Task and Domain Representation Learning

Our research focus is on unsupervised (or self-supervised) domain representation learning as strong supervision from humans is not AI enough. Even DL has the data-intensive generalization, it still (and may always) suffers from the domain problem in two perspectives: (1) the distribution of data is changed in an end task and certain types of data never appear before; (2) the majority wins the representation where domain-specific representations are squeezed but later challenged by a domain task.

For each perspective, we focus on two-levels of domain representation, driven by two major breakthroughs in NLP research on deep learning(word embedding and contextualized representation learning).

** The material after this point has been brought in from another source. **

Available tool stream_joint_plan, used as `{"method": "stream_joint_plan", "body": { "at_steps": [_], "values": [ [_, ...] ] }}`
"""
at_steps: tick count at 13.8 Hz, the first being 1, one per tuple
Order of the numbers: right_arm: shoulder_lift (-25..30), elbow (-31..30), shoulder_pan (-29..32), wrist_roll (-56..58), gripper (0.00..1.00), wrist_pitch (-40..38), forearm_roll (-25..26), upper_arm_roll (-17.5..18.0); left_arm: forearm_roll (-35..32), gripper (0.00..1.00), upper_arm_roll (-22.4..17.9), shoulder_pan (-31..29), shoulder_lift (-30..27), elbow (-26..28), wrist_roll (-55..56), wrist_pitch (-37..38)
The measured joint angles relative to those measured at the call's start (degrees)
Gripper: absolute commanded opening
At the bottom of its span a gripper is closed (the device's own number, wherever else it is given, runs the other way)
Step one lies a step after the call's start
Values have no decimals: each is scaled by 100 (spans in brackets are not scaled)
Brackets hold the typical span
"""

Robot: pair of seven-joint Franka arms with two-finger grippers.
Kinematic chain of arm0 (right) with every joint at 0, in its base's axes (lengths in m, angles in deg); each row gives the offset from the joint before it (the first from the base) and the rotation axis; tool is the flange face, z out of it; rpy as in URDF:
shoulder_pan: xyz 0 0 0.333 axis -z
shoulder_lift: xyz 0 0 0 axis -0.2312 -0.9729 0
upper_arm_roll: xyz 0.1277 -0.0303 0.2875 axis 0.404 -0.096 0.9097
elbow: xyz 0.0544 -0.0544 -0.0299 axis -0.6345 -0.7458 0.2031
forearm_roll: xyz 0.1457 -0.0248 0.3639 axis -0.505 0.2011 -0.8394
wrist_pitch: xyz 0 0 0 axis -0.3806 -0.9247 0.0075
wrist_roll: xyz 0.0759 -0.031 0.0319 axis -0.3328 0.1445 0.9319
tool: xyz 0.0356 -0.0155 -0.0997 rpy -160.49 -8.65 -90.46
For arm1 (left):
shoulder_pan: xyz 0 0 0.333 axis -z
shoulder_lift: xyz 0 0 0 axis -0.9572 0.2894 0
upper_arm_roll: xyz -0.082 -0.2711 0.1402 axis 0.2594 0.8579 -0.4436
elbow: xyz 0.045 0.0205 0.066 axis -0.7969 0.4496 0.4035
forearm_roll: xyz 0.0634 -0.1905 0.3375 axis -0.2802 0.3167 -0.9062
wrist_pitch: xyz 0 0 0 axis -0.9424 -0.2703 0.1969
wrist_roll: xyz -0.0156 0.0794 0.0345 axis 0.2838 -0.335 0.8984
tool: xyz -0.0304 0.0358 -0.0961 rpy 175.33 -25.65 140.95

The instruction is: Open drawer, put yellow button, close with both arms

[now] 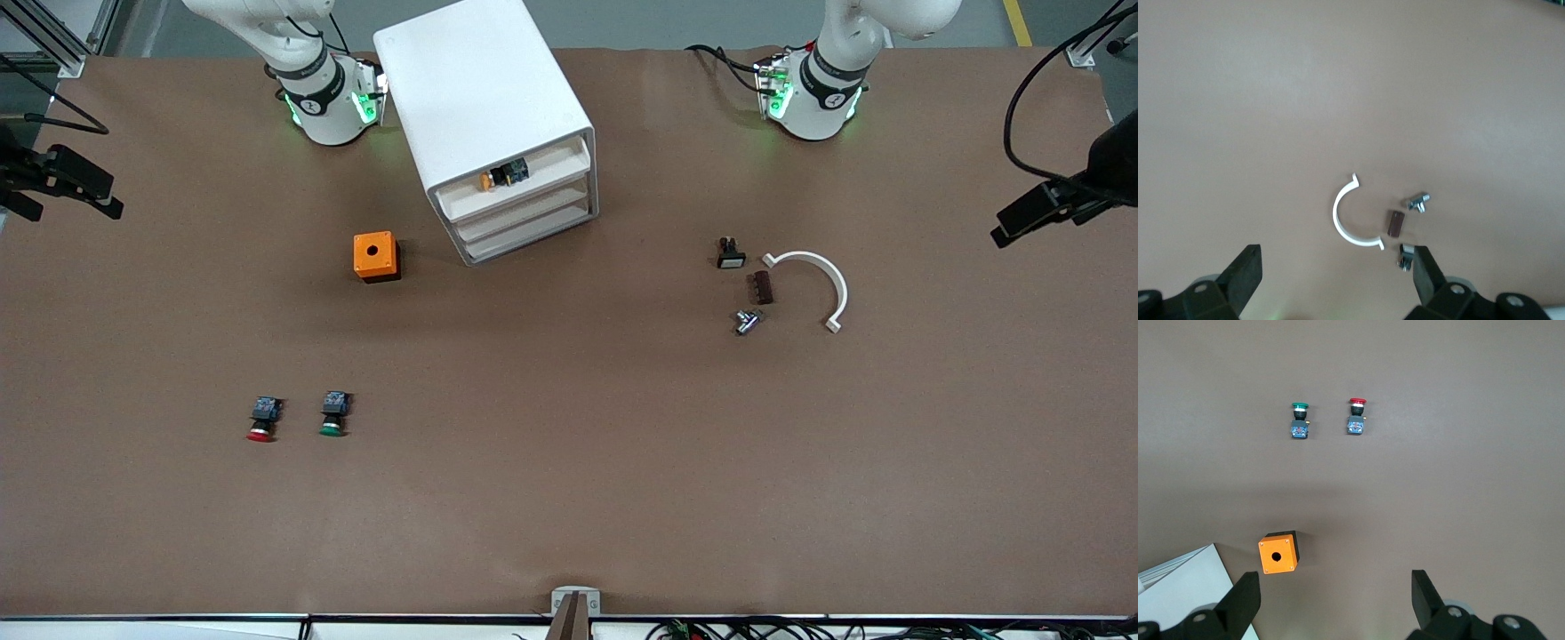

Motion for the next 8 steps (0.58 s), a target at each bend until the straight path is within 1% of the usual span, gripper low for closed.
{"method": "stream_joint_plan", "body": {
  "at_steps": [2,3,4,6,7,8],
  "values": [
    [2,0,0,0,100,5,-1,0,-2,100,31,-72,-113,17,-3,128],
    [3,0,0,0,100,6,-1,0,-3,100,182,-249,-152,26,-5,143],
    [3,0,0,0,100,6,-1,0,-3,100,553,-623,-178,36,-8,144],
    [3,-1,0,0,100,6,-2,0,-6,100,1771,-1762,-194,46,-9,137],
    [3,-1,0,0,100,6,-3,0,-9,100,2272,-2203,-193,52,-9,132],
    [3,-1,0,-1,100,7,-9,0,-9,100,2688,-2561,-192,62,-9,131]
  ]
}}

Out-of-distribution Domain Representation Learning

Although most NLP tasks are defined on formal writings such as articles from Wikipedia, informal texts are largely ignored in many NLP tasks but are in huge amount. As such, representations learned from formal texts are challenged by domains with informal texts (which may differ in style-of-writing or rich opinions). Consequently, the representation is not general enough.

Word Level

On the word level, we show that such change of domains makes word embeddings trained from Wikipedia not suitable for reviews.

Context Level

Similar things happen to as in contextualized representation learning. Via ablation study, we show that a language model (BERT) pre-trained on Wikipedia and Bookcorpus is incapable handle 3 review-based tasks well.

Domain Representation Learning for Minor Data

Domain issues also come in even you have the domain data presented in your training corpus but are just not in the majority. This is caused by either the minor domain is challenged by the end task or fixed size of representation learning such that minor data must make rooms for major data.

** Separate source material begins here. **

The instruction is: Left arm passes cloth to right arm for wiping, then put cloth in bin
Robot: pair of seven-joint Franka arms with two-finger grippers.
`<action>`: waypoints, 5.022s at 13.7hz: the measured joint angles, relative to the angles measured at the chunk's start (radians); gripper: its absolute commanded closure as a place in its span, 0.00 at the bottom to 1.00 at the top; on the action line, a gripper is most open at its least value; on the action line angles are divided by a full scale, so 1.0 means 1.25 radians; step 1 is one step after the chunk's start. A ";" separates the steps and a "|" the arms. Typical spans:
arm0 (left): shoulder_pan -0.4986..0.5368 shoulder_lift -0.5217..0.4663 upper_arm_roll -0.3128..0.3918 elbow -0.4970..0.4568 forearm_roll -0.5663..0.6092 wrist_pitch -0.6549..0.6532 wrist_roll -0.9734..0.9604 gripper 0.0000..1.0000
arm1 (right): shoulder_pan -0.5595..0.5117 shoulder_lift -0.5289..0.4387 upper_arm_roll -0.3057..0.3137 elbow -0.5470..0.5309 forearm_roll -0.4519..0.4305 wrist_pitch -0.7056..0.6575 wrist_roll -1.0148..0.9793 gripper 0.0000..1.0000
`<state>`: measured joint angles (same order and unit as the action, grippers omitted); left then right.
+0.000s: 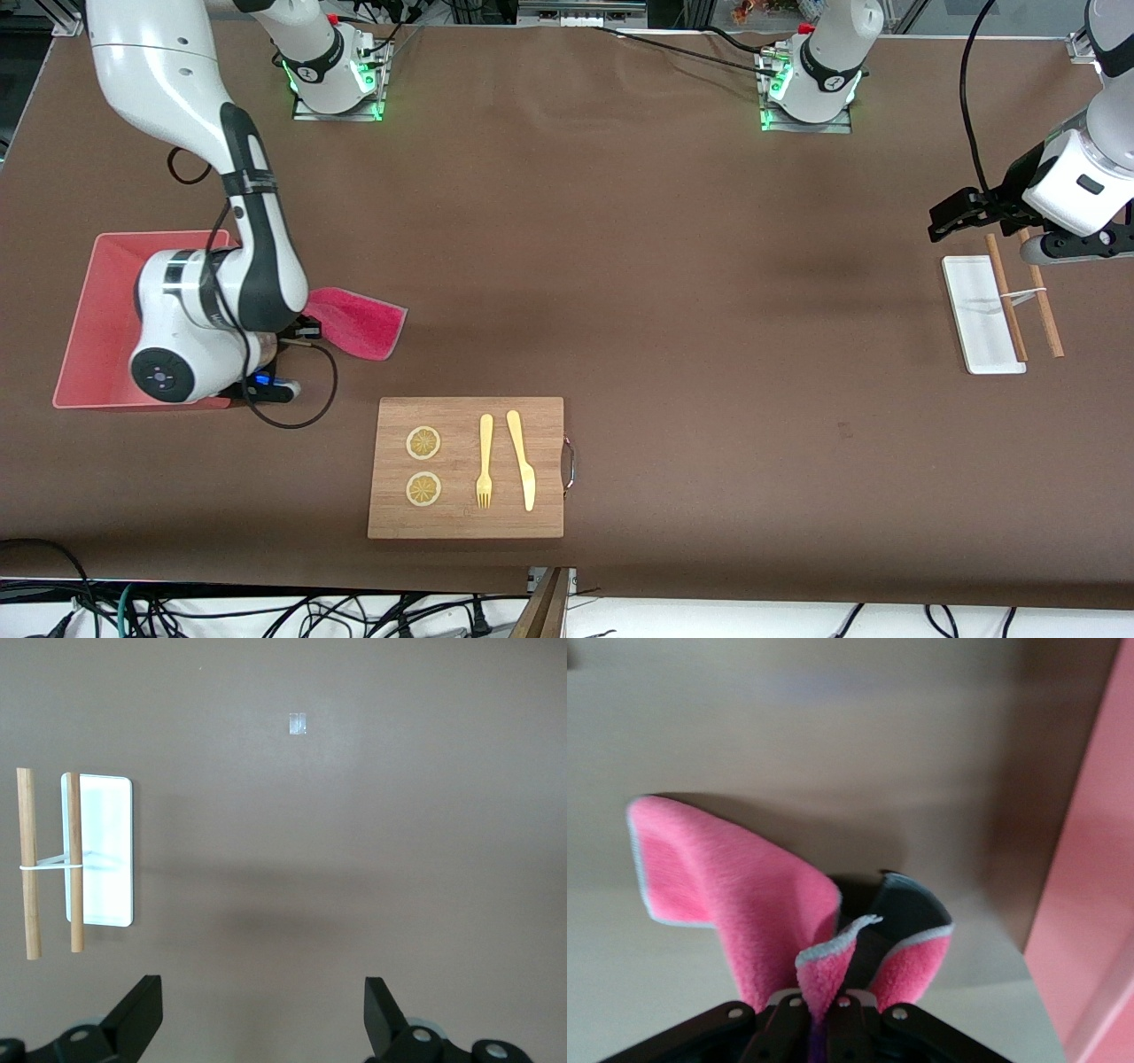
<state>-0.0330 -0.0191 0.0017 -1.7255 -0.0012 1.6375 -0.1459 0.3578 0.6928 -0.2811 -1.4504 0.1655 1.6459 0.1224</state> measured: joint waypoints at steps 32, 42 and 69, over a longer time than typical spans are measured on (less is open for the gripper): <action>0.002 0.034 0.003 0.018 -0.012 -0.024 0.025 0.00 | 0.038 0.057 0.108 -0.009 0.105 0.163 0.215 1.00; 0.017 0.038 0.009 0.019 -0.019 -0.024 0.029 0.00 | -0.042 -0.042 0.055 0.032 0.020 -0.013 -0.015 1.00; 0.016 0.038 -0.002 0.024 -0.045 -0.028 0.030 0.00 | -0.144 0.022 -0.232 0.085 -0.078 -0.090 -0.609 1.00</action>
<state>-0.0136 0.0289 -0.0006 -1.6960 -0.0573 1.6023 -0.1079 0.1782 0.7205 -0.5706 -1.3435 0.0675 1.5336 -0.6387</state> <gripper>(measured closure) 0.000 0.978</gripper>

For example, on the word-level, some well-known word embeddings are trained from web pages in the world, where a certain amount of reviews may present. But they are still a small fraction among all web pages and 300 dimension embeddings may not have enough room to save those minor details. We demonstrated that even GloVe is not perfect on review-based tasks.

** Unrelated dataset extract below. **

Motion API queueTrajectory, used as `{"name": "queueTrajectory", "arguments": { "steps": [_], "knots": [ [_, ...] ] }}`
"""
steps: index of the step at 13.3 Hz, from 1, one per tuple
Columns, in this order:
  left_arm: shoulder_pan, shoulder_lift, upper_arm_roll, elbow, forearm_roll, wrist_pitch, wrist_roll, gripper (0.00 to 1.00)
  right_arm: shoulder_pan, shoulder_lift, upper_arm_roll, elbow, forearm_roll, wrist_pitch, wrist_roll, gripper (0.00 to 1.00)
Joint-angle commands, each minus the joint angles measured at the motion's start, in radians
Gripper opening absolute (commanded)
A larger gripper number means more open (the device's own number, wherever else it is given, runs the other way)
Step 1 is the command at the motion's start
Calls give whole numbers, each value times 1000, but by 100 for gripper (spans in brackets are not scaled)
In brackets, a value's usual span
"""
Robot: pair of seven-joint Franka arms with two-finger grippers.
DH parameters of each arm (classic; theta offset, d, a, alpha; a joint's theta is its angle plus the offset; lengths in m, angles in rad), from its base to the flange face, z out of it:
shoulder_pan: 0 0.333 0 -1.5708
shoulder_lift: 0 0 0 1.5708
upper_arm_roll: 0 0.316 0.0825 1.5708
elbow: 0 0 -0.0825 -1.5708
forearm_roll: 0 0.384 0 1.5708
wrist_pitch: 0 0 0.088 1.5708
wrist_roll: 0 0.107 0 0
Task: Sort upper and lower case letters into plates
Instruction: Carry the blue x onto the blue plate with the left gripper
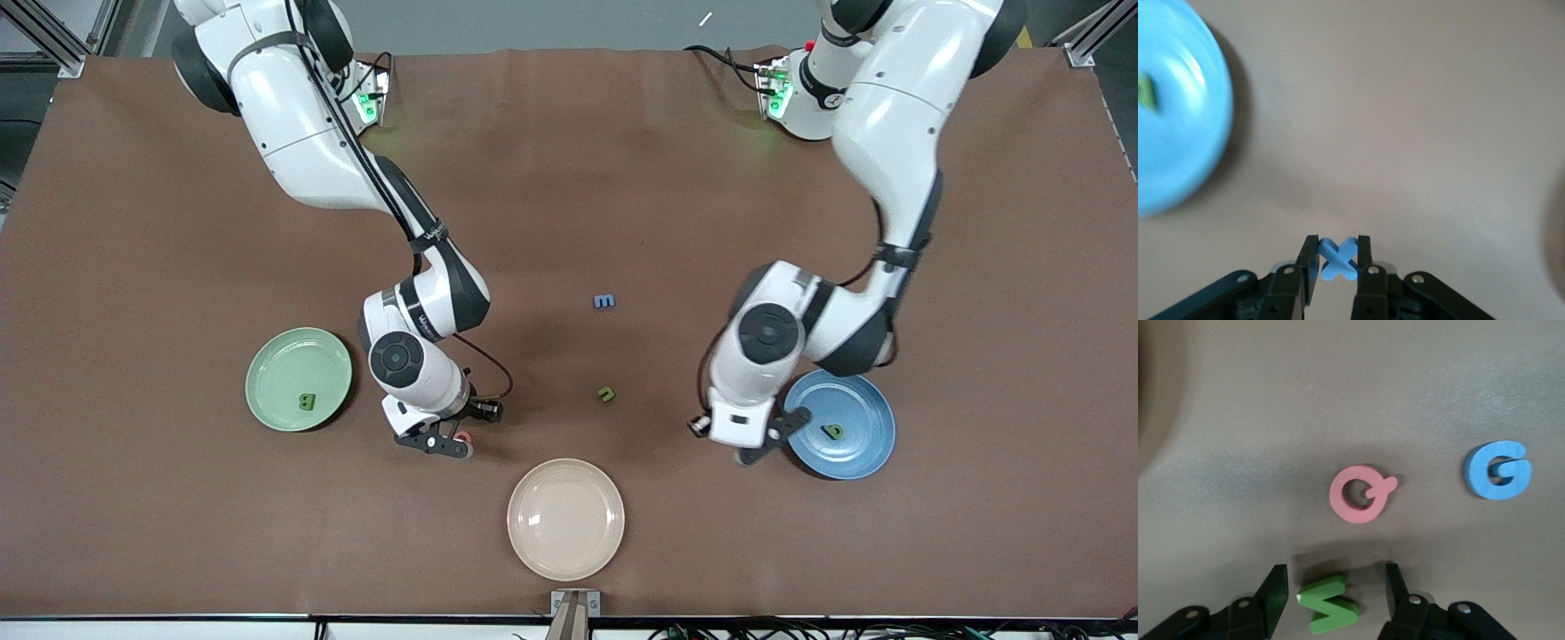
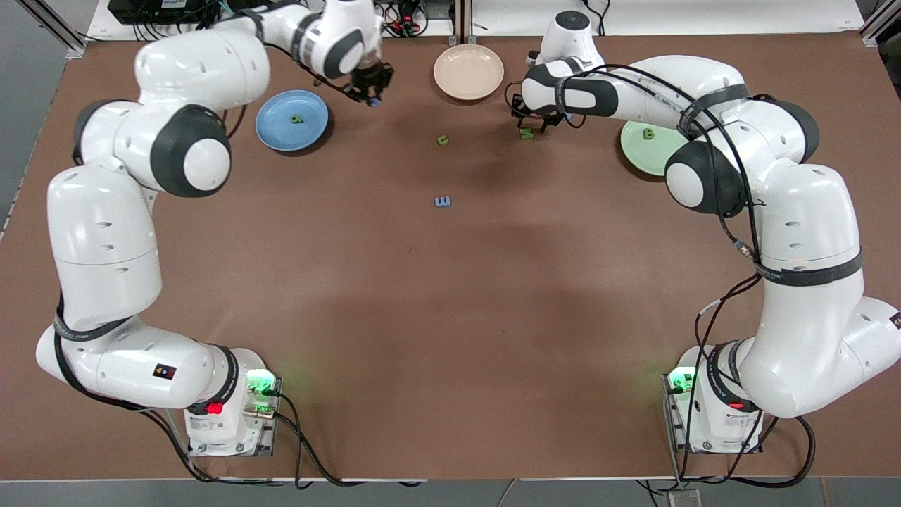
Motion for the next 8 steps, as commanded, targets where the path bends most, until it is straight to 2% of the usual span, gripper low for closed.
{"name": "queueTrajectory", "arguments": {
  "steps": [1, 2, 3, 5, 6, 7, 8],
  "knots": [
    [99, -6, -10, -23, 20, -5, 144, 0, 27, 13, -9, 23, 8, 3, 19, 67],
    [125, -3, -10, -24, 20, -5, 189, 1, 33, 13, -9, 21, 5, 3, 19, 66],
    [154, -2, -10, -29, 21, -12, 227, 2, 41, 13, -9, 19, 0, 3, 16, 59],
    [169, 1, -10, -29, 21, -60, 246, 7, 44, 13, -9, 16, -43, 3, 10, 34],
    [170, 4, -10, -33, 21, -83, 248, 13, 44, 13, -9, 15, -69, 3, 10, 26],
    [184, 1, -11, -44, 23, -110, 261, 33, 43, 13, -9, 15, -87, 3, 12, 20],
    [196, -2, -19, -50, 21, -118, 299, 60, 41, 15, -9, 15, -92, 3, 10, 16]
  ]
}}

What is even interesting is that the domain problem is word-by-word, not domain-by-domain. For some general stop words, we believe the representation from the natural distribution of web pages win as those words should be used for any domain and GloVe provides such generality that a domain corpus may not give. For domain specific-words, we don't wish distributions from irrelevant domains bias them. For example, we may only wish bright is closely associated with screen or keyboard but not sun in a Laptop domain. Thus, the ideal case is to combine them together and we show a simple way to do that.

Task Representation Learning

In a more general perspective, the domain is just one aspect of an end task. Since we focus on unsupervised learning to avoid heavy human efforts on annotation for a specific task, this may lead to representations more general to a wide spectrum of tasks but less specific to an end task. This is more important in contextualized representation learning as to whether certain contexts are important or not is very task-specific. We show that less supervised training data for an end task is unable to learn enough task representation and certain methods to bridge the gap is needed.